Applicants will apply via GoodAI application form. In their proposals applicants will:

• Suggest a concrete project which would contribute to the advancement of Badger Architecture
• Include how the idea will be developed into a prototype or proof of concept.
• Simple budget and timetable including how much time and money will be needed for the project
• A Curriculum Vitae for the researcher or the Principal Investigator
• Send their application in English

### Who is eligible for grants?

Grants are open to individuals and groups of individuals based in any country. Applicants can be independent researchers or be affiliated to universities, non-profits, or businesses. However, successful applicants will have to sign a contract ensuring that the work on the project, and accepting the grant, is not in any conflict with their legal obligations to any third party.

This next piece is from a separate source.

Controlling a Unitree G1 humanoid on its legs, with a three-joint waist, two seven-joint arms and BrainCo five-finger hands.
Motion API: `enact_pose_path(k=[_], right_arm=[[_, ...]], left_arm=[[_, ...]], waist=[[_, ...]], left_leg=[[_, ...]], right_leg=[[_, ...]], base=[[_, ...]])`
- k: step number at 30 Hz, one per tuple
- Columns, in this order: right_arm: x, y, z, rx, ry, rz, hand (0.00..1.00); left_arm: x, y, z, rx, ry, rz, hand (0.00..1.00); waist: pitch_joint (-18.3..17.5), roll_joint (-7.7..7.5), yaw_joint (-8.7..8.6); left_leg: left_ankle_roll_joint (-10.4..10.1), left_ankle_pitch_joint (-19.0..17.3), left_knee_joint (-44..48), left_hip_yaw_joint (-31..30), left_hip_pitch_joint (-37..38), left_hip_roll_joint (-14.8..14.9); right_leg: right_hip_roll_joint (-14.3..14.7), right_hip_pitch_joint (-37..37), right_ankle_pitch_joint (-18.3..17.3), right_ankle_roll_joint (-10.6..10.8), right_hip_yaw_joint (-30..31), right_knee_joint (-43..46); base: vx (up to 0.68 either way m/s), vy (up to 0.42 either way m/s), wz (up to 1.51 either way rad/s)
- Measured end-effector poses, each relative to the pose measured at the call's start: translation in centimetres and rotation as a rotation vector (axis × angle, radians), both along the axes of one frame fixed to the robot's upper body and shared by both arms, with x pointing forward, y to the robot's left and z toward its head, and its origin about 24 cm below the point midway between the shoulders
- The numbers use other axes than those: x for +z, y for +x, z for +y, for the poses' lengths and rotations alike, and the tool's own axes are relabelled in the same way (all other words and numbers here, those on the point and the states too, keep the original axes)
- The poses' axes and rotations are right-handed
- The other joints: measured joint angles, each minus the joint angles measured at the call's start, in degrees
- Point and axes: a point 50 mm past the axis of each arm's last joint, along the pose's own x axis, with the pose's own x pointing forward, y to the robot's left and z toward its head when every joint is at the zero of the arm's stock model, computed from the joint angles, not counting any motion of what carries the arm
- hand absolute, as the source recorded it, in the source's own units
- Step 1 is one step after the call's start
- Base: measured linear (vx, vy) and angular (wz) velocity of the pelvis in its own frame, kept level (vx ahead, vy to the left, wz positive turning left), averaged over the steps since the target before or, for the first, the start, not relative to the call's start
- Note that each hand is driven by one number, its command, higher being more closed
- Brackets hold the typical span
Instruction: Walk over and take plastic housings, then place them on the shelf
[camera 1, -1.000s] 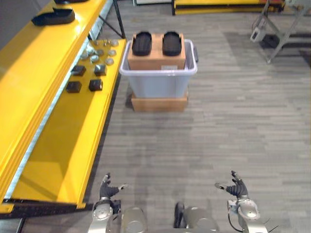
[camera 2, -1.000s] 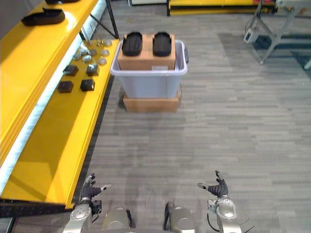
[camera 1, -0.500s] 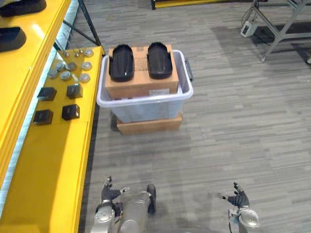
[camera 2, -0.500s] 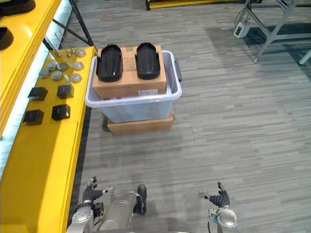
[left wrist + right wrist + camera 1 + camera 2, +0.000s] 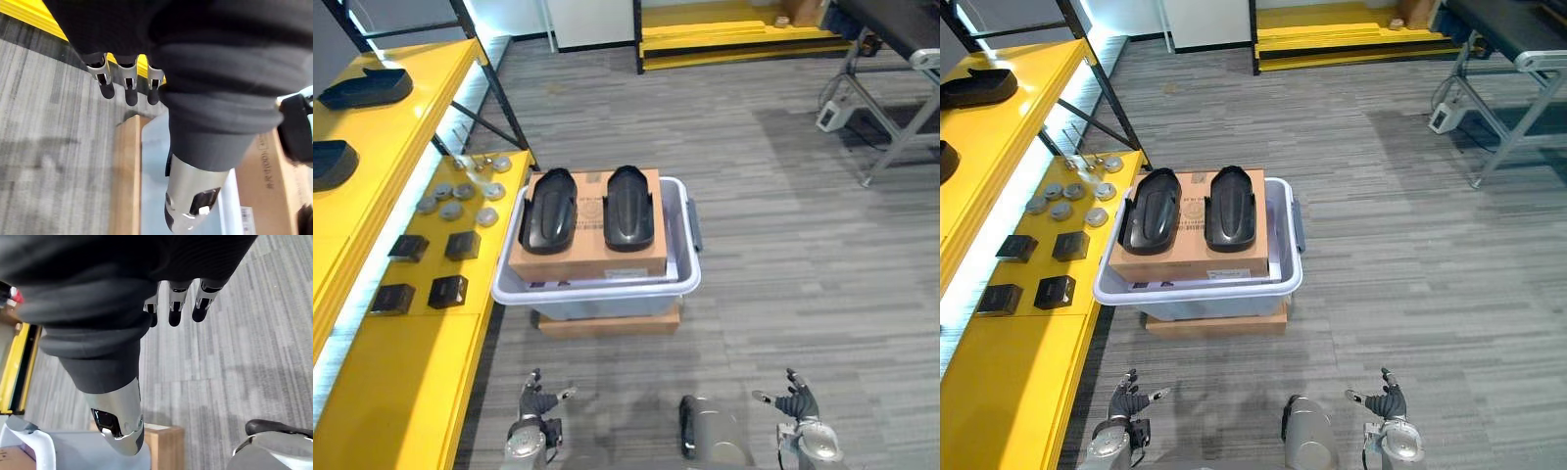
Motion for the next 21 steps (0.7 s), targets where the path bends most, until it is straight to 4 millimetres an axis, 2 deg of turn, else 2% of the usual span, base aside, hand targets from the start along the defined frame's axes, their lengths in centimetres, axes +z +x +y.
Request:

### Duration, reporting, and payments

The expected duration of the projects is between 12 and 24 months. Successful proposals will include a timetable of the project and the money will be awarded in semi-annual installments throughout the duration of the project. Successful applicants will be required to report twice per year on the progress of their research and must demonstrate that the project is progressing appropriately, and continues to be consistent with the original proposal or updates approved by GoodAI.